**Exercise:**
State the number of lines in the following data that include the word "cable", with no other text.

**Data excerpt:**
------------

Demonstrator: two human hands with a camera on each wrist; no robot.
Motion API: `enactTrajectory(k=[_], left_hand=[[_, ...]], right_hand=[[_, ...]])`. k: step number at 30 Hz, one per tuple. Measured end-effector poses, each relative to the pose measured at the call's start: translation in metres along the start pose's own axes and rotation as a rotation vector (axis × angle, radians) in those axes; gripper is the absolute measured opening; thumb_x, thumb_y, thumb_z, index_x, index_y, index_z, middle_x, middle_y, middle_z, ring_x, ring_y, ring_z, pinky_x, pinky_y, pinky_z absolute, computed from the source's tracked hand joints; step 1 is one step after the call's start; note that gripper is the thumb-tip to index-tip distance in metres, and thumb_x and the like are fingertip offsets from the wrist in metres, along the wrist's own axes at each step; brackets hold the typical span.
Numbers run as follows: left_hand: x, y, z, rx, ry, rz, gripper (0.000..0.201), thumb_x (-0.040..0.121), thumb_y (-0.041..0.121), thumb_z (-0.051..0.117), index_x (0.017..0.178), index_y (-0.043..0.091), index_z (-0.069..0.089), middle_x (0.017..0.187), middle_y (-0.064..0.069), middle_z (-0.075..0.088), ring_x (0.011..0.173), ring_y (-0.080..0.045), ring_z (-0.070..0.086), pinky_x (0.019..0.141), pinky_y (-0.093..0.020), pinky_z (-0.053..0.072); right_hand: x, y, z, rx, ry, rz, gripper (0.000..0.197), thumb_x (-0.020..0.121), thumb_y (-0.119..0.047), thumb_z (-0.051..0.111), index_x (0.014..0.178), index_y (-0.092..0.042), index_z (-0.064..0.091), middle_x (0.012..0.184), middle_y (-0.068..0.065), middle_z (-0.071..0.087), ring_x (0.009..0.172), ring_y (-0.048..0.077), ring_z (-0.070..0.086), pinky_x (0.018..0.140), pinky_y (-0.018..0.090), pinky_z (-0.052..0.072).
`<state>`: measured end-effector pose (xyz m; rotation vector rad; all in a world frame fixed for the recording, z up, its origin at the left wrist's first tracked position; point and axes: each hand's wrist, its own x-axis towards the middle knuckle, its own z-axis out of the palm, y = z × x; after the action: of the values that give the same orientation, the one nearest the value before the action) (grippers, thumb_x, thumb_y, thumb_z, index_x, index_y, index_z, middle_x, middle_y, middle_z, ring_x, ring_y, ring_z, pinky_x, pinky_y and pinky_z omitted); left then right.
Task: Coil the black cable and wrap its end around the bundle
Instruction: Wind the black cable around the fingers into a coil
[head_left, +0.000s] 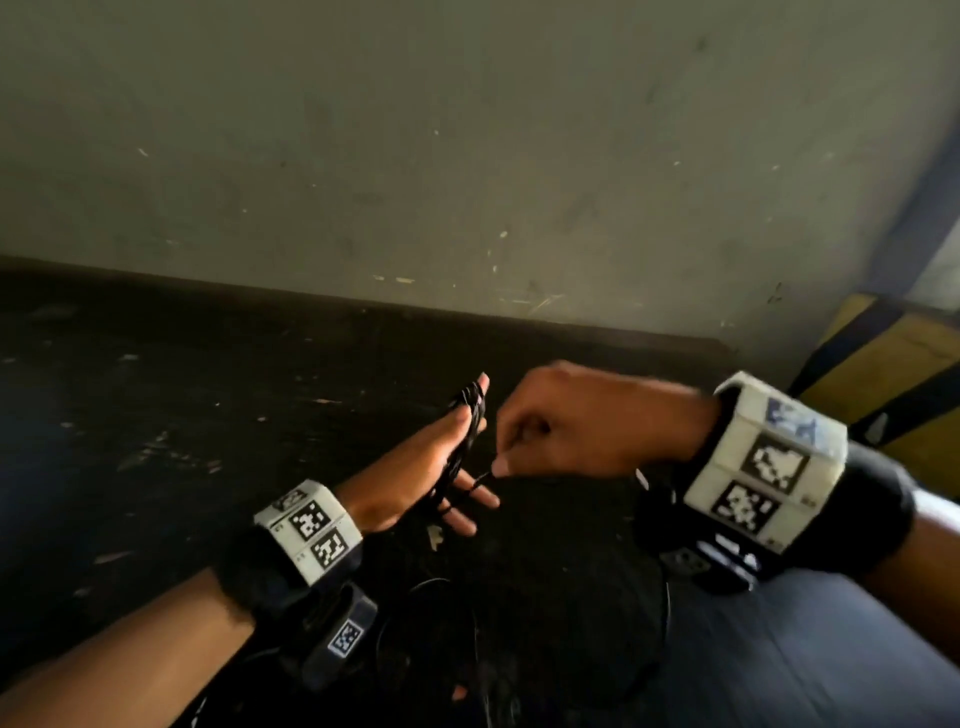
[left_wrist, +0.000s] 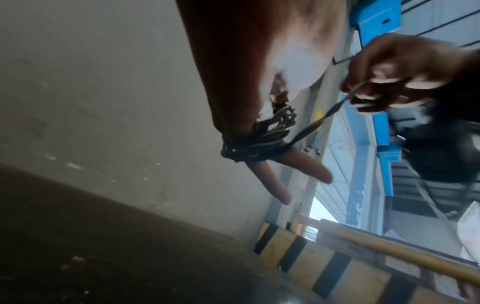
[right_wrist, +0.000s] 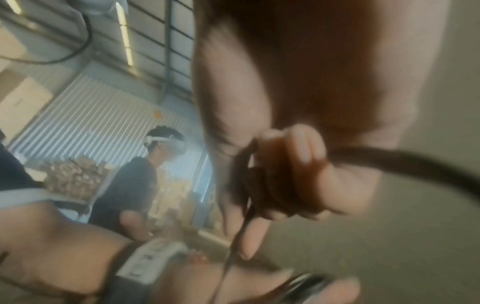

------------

**Task answer:**
2